Mendengar untaian indah sang suami, Ratnapun merasa luluh dan memberi kepercayaan penuh pada suami tercinta. Dalam hatinya “suamiku benar” aku akan selalu dihatinya dan bisa merindukannya walau ia jauh dinegeri seberang. “iya” aku akan merelakannya hanya untuk sekejap saja”, itu pikirnya.
Seberangkas koper telah disiapkan. Beberapa pasang pakaian cukup untuk dua minggu berlalu untuknya. Tak lupa diletakkan sebuah bingkai foto pernikahan mereka, mungkin ini sebagai sarana pengobat rindu suaminya padanya. Ia tetap tersenyum walau hati kecilnya berat untuk merelakan keberangkatan suami tercintanya.
Sebuah sedan kecil berwarna merah telah siap mengantarkan suaminya kebandara, uluran tangan seorang istri kepada seorang suami dihiasi dengan rasa duka yang dalam, Ratna menangis saat suaminya memeluk untuk terahir kalinya. Masih belum ikhlas, tampaknya memang keduanya belum mau berpisah. Walau hanya untuk sekejap saja. lambaian tangan tanda perpisahan menjadi rangkaian akhir pertemuan tatap mata keduanya. “selamat jalan bang, semoga engkau berhasil”.
Besar harapan Ratna pada suaminya agar cepat kembali. Sekiranya pagi ia akan berharap kicauan  burung adalah sapaan indah dari suaminya. “mendengar suara itu, aku merasakan kehadiran suamiku disini, bahagia terasa bila bersama sahabat penyenang hatinya, walau hanya seekor burung, tapi kehadirannya sudah mewakilkannya”. Tak berani untuk berteduh ditempat lain selain ditempat duduk suamiku, tersenyum dan terus saja tersenyum. Suami tercintaku  dialah idaman hatiku.

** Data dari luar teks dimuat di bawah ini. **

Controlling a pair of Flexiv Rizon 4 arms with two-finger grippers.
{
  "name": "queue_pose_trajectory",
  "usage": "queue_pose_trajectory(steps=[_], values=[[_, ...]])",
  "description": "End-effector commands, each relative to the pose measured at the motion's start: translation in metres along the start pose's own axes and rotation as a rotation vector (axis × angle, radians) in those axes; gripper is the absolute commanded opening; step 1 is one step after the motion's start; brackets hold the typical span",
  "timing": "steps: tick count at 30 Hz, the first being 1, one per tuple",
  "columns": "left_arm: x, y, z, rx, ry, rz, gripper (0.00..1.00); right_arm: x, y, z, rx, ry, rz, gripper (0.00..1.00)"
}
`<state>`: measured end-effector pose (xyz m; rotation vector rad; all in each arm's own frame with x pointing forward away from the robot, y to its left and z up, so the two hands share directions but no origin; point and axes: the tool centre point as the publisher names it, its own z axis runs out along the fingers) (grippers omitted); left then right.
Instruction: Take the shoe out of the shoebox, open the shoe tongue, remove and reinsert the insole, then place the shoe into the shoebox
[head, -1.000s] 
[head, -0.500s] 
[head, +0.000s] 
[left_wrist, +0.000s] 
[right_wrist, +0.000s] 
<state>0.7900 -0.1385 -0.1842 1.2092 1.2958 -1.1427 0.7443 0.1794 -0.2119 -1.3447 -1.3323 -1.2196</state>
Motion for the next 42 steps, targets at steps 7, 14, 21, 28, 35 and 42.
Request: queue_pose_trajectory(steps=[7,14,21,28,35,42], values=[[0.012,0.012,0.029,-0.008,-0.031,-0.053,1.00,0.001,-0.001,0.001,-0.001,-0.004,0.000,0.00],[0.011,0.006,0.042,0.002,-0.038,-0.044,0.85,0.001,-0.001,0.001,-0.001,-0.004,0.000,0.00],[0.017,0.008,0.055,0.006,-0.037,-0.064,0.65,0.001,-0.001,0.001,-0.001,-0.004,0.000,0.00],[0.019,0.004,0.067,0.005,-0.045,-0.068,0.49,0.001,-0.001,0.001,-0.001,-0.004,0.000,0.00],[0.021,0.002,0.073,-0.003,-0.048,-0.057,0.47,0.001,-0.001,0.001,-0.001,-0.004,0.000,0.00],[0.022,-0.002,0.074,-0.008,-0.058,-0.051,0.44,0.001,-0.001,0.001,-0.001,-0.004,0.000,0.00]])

“Tuhanku, jagalah dia disetiap langkahnya. Ingatkan dia jika ia mulai melupakanmu. Berikan kesejahteraan padanya, berilah kesehatan baik dalam pendengaran maupun penglihatannya” amin.

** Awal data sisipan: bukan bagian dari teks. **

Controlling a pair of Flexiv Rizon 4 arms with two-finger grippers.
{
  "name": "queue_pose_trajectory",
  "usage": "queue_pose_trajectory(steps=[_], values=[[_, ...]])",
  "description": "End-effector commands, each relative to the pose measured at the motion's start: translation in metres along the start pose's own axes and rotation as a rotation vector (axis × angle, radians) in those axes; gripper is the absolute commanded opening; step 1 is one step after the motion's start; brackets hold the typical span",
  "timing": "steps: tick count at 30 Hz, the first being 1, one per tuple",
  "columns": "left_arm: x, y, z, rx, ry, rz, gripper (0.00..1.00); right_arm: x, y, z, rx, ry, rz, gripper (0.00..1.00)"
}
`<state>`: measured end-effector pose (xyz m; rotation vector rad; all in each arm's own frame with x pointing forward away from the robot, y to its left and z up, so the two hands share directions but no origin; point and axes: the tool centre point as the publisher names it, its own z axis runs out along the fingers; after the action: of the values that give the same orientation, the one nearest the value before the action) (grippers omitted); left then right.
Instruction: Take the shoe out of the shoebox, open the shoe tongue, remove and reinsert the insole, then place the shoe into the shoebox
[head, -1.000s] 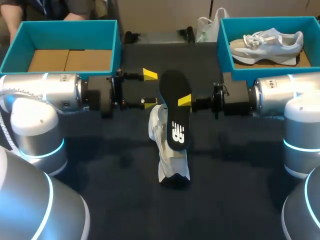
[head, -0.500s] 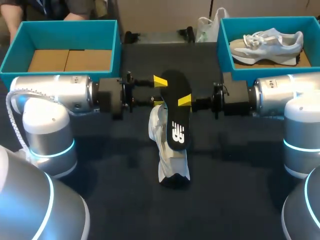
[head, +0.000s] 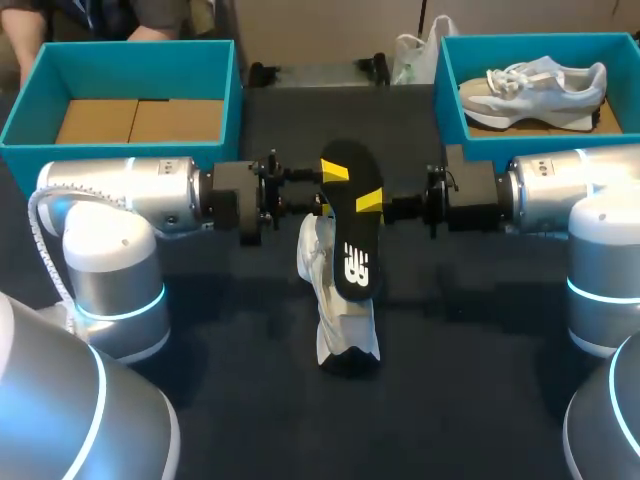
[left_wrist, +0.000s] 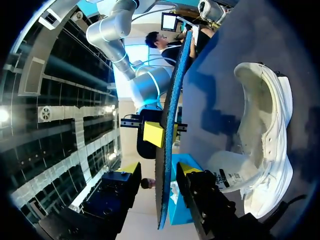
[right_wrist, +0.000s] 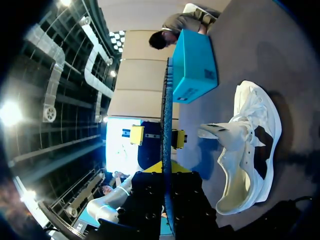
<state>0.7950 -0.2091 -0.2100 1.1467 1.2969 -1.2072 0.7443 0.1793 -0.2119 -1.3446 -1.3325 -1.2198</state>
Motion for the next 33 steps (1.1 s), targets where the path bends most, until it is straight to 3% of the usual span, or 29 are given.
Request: queue_pose_trajectory(steps=[1,12,20,33], values=[[0.002,-0.003,0.002,-0.014,-0.013,0.007,0.44,0.001,-0.001,0.001,-0.001,-0.004,0.000,0.00],[0.003,-0.005,0.008,-0.047,-0.032,0.033,0.36,0.001,-0.001,0.001,-0.001,-0.004,0.000,0.00],[0.002,-0.004,0.011,-0.064,-0.031,0.046,0.20,0.001,-0.001,0.001,-0.001,-0.004,0.000,0.00],[0.003,0.002,0.015,-0.084,-0.023,0.057,0.16,0.001,-0.001,0.001,-0.001,-0.004,0.000,0.00]])
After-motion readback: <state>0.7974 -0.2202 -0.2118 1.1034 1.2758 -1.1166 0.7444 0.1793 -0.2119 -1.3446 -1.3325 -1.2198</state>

Handpone bordering, dan Ratnapun segera bergegas kekamar. Telpon itu dari suaminya.
“assalamualaikum”,
“walaikumsalam bang?”, gimana perjalanannya bang, semoga tidak ada hal yang membuatku cemas terjadi padamu, engkau baik-baik saja kan?”

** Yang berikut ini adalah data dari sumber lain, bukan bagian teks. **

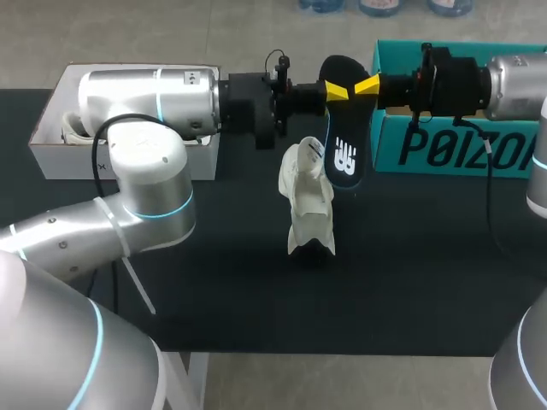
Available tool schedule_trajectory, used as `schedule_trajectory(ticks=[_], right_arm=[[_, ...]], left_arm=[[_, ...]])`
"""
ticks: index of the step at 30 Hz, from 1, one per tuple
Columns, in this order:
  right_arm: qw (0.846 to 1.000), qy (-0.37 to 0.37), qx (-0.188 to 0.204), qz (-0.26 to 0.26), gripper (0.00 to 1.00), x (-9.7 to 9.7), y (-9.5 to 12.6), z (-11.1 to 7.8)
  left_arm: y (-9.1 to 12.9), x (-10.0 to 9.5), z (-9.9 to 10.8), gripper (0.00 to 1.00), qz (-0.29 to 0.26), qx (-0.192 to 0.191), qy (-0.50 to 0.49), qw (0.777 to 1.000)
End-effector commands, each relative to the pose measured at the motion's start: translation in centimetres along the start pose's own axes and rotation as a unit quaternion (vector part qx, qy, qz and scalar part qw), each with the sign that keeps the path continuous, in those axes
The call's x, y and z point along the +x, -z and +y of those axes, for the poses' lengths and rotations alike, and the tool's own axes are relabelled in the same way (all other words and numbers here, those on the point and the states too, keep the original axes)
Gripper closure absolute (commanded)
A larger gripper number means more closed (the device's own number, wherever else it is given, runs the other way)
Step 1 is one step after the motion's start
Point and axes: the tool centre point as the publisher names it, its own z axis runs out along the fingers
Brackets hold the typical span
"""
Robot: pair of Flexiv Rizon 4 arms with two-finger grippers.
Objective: Take the shoe out of the shoebox, open the shoe tongue, remove and reinsert the insole, then place the shoe into the shoebox
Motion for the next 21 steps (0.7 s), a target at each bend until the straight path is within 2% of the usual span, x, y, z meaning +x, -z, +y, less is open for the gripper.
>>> schedule_trajectory(ticks=[1, 6, 8, 20, 21], right_arm=[[1.000, -0.008, -0.007, -0.017, 0.00, -0.5, 1.2, 0.0], [0.995, -0.024, -0.028, -0.088, 0.00, -1.3, 4.9, 0.7], [0.986, -0.020, -0.019, -0.166, 0.00, -1.7, 5.8, 0.9], [0.986, -0.020, -0.019, -0.166, 0.00, -1.7, 5.8, 0.9], [0.987, -0.021, -0.007, -0.160, 0.00, -2.8, 5.5, 0.7]], left_arm=[[-0.3, 0.0, -0.3, 1.00, -0.003, -0.004, 0.006, 1.000], [0.3, 0.1, -0.6, 1.00, -0.001, -0.007, 0.019, 1.000], [0.6, 0.2, -0.7, 1.00, 0.000, -0.011, 0.026, 1.000], [0.8, 1.1, -1.1, 1.00, 0.000, -0.029, 0.070, 0.997], [1.0, 1.2, -1.2, 1.00, 0.003, -0.029, 0.072, 0.997]])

Istriku, berkat do’amu abang sudah sampai dengan selamat. Tadinya abang risau karna belum pernah naik pesawat, tapi mana boleh terlihat kampungan didepan patner kerja abang. Diluar terlihat santai, duh… padahal jantung abang berdetak kencang. J . Abang kira sudah sampai diakhirat, pas pesawat sudah mendarat abang Tanya “malaikatnya mana?”, mereka semua menertawakan abang”. Ratna tertawa mendengar cerita suaminya itu, tapi yang terpenting baginya adalah keselamatan suaminya. “jangan lupa untuk menjaga kesehatan bang, minum vitamin sebelum berangkat kerja dan jangan lupa makan juga ya.
“tenang sayang, abang udah diberi kupon untuk makan, kalo lapar tinggal kasi kupon aja, dan makananpun akan segera tiba”. “syukurlah” jawab Ratna. Nanti hubungi lagi bang ya, sekarang  pergilah bergegas kerja, inikan jadwal kerjamu. “baiklah istriku. Assalamualaikum!”
“walaikumsalam suamiku”.
Setelah diberi kabar oleh suaminya, Ratna merasa lega. Kini iapun melanjutkan aktivitasnya.
“sayur, saaayuuur, sayur, sayuuur”
Dari luar rumah terdengar suara abang penjual sayur, Ratnapun bergegas untuk membelinya. “sayur bang” teriaknya.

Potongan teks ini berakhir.